La casi ausencia latinoamericana
Quizás lo que habría que celebrar, o lamentar, es la contada presencia latinoamericana, dejando el miserabilismo o regodeo en la pobreza o criminalidad que se acostumbra valorar de la cinematografía de este continente, para cintas como Ma’Rosa del filipino Brillante Mendoza, o para Transfiguration, del debutante Michael O’Shea, presentada en Un Certain Regard, sección a todas luces variopinta, que agrupó este año cintas de superhéroes, de fanáticos religiosos, de una tortuga que se convierte en mujer o de ladrones de bancos. Tanto La última noche de Francisco Santis como Aquarius mostraron el nivel que mantiene determinado cine latinoamericano festivalero, que dentro de sus propuestas que buscan ser originales y agradar o impactar con sus temas a un público europeo a la caza de nuevas miradas del continente, lograron destacar al margen de los miserabilismos mencionados.
Lo notable fuera de competencia
Definitivamente, junto a Sieranevada o Toni Erdmann, los puntos más altos del festival estuvieron fuera de competencia, con la estupenda La mort de Louis XIV de Albert Serra, retrato de los últimos días del rey francés en clave de teatro de cámara; Le Cancre de Paul Vecchiali, quien protagoniza este film que funciona como una revisión de los amores en la vida de un hombre evocando al cine de Julien Duvivier; la inventiva Mimosas de Oliver Laxe; la película coreana de zombis Train to Busan de Yeon Sang-ho; o con Sweet Dreams de Marco Bellocchio, épica sobre la madre ausente, en todo su sentido icónico.

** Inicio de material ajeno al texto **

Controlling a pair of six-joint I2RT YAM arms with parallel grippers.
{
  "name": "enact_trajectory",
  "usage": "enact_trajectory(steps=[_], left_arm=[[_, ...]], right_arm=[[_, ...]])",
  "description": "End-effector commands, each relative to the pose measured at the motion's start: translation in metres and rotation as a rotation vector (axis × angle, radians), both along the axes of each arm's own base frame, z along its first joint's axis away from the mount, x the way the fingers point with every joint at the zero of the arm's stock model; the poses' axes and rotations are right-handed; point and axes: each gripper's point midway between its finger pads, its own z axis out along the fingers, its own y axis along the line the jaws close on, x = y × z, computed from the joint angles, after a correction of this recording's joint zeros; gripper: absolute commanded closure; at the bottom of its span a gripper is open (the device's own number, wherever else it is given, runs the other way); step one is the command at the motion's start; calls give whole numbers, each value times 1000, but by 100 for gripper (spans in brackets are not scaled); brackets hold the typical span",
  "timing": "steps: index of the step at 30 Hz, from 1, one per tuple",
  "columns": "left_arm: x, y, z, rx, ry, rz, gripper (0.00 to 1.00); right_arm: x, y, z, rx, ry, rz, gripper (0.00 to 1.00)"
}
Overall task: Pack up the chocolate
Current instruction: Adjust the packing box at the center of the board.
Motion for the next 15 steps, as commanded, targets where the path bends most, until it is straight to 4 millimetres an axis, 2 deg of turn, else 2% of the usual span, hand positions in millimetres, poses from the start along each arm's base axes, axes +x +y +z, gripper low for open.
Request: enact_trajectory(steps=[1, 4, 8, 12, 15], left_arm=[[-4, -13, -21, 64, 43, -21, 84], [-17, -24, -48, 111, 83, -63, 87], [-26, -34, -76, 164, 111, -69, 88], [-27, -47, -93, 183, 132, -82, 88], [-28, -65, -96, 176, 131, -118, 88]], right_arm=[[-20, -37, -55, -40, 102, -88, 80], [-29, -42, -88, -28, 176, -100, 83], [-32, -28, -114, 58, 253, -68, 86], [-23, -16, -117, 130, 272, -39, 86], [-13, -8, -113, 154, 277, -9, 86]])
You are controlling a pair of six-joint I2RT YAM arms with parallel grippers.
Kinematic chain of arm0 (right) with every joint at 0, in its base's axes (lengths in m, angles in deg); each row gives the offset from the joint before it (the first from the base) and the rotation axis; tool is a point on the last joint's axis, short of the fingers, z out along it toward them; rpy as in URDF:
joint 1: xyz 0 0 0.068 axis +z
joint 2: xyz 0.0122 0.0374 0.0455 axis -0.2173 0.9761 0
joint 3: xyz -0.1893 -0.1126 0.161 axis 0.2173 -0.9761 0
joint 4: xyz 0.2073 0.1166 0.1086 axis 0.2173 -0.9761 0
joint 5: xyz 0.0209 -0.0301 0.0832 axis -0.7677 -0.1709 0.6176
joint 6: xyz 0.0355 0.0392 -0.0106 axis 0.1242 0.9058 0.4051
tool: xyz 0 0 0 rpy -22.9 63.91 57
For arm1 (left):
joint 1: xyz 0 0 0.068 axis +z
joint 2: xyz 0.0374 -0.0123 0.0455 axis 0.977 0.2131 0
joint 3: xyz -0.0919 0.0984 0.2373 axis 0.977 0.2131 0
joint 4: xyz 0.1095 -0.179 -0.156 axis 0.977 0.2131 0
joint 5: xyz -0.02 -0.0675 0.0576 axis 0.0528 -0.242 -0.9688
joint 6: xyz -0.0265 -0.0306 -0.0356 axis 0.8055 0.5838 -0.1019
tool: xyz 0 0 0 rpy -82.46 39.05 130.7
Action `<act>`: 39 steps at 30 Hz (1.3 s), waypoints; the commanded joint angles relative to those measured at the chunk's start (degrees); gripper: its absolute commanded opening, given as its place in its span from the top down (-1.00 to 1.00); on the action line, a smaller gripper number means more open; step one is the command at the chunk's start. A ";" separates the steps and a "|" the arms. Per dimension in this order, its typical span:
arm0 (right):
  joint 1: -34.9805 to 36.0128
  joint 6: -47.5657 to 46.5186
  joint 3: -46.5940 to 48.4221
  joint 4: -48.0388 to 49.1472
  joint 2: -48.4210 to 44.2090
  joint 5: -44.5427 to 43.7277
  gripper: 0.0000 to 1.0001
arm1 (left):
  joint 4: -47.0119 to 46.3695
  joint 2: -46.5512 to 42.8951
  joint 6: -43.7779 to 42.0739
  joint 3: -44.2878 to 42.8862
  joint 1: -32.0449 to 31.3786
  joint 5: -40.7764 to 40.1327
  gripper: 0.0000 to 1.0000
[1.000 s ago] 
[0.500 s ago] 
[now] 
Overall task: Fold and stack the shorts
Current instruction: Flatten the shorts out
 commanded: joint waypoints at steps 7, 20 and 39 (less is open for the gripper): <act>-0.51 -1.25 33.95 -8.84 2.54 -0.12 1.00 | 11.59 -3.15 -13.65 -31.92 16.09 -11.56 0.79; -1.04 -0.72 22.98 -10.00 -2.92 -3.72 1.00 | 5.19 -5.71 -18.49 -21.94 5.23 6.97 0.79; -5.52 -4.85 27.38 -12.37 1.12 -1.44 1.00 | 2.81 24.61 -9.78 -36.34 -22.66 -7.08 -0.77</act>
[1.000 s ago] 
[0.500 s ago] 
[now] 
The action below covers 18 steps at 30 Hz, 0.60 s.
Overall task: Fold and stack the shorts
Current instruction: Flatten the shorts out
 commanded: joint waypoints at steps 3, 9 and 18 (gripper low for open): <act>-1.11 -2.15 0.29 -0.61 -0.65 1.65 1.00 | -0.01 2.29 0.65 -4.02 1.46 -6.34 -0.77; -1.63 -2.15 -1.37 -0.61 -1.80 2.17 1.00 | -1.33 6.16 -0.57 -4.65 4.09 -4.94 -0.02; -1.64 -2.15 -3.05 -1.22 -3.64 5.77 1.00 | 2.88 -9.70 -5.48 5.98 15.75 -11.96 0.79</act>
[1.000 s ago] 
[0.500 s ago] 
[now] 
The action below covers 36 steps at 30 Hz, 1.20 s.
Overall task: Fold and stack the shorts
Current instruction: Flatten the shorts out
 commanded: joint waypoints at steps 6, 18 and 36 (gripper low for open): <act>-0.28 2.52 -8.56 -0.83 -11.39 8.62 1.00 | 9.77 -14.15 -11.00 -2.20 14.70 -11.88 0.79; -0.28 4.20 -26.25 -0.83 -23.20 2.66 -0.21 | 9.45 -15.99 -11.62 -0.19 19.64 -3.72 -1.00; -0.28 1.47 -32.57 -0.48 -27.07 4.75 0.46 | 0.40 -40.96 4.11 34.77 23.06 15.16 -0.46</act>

Mimosas, del gallego Oliver Laxe, es una suerte de viaje fantástico narrada con una linealidad que busca revertir la idea del tiempo circular o continuo para más bien ir del pasado al presente con suavidad, donde se muestra una ruta estable, donde unos taxistas se vuelven en vehículos de “teletransportación” en medio del desierto, llevando a voluntarios a misiones de cariz detectivesco en diferentes épocas de la historia. Y es así que terminamos junto a una caravana que se dispersará por llevar el cuerpo del Sheik a un lugar donde se le pueda brindar un entierro dentro de la tradición. Definitivamente, un punto aparte dentro de la selección de la Semana de la Crítica, donde con justicia se le dio la máxima distinción.
La tragedia del palmarés
Y Cannes cerró con un episodio trágico: la entrega de palmarés, donde el mundo al revés cobró vigencia. Se premió a la obra menos arriesgada, a la que apostó por una convencionalidad narrativa, indumentaria de telefilme, que tenía un gran mensaje para apaciguar la culpa “capitalista”. Dar el máximo galardón a I, Daniel Blake garantizó que Cannes tuviera su lado político, acorde a los tiempos en que se premia un film como Deephan (sobre la migración y la convivencia social), o se destaca la osadía actoral de la actriz filipina Jaclyn Jose, al interpretar en Ma’Rosa a una mujer cabeza de familia que vende drogas duras en un barrio pobre de una Manila de miseria for export, como si la sentimentalidad del Oscar se apoderara un poco de Cannes. Así, el palmarés afianzó lo que todos temíamos, que Cannes nunca iba a cambiar de rostro, y que a pesar de entregar películas memorables, el jurado, dando espalda a cualquier sentido de amor al cine, premió intereses, es decir, la apuesta por aquellos films que buscan motivar alguna respuesta social, de todas maneras ingenua, ante el contexto de crisis económica mundial. Se cerró así un nuevo episodio que le dio las espaldas al cine, con un tropezón del cual aún cuesta levantarnos.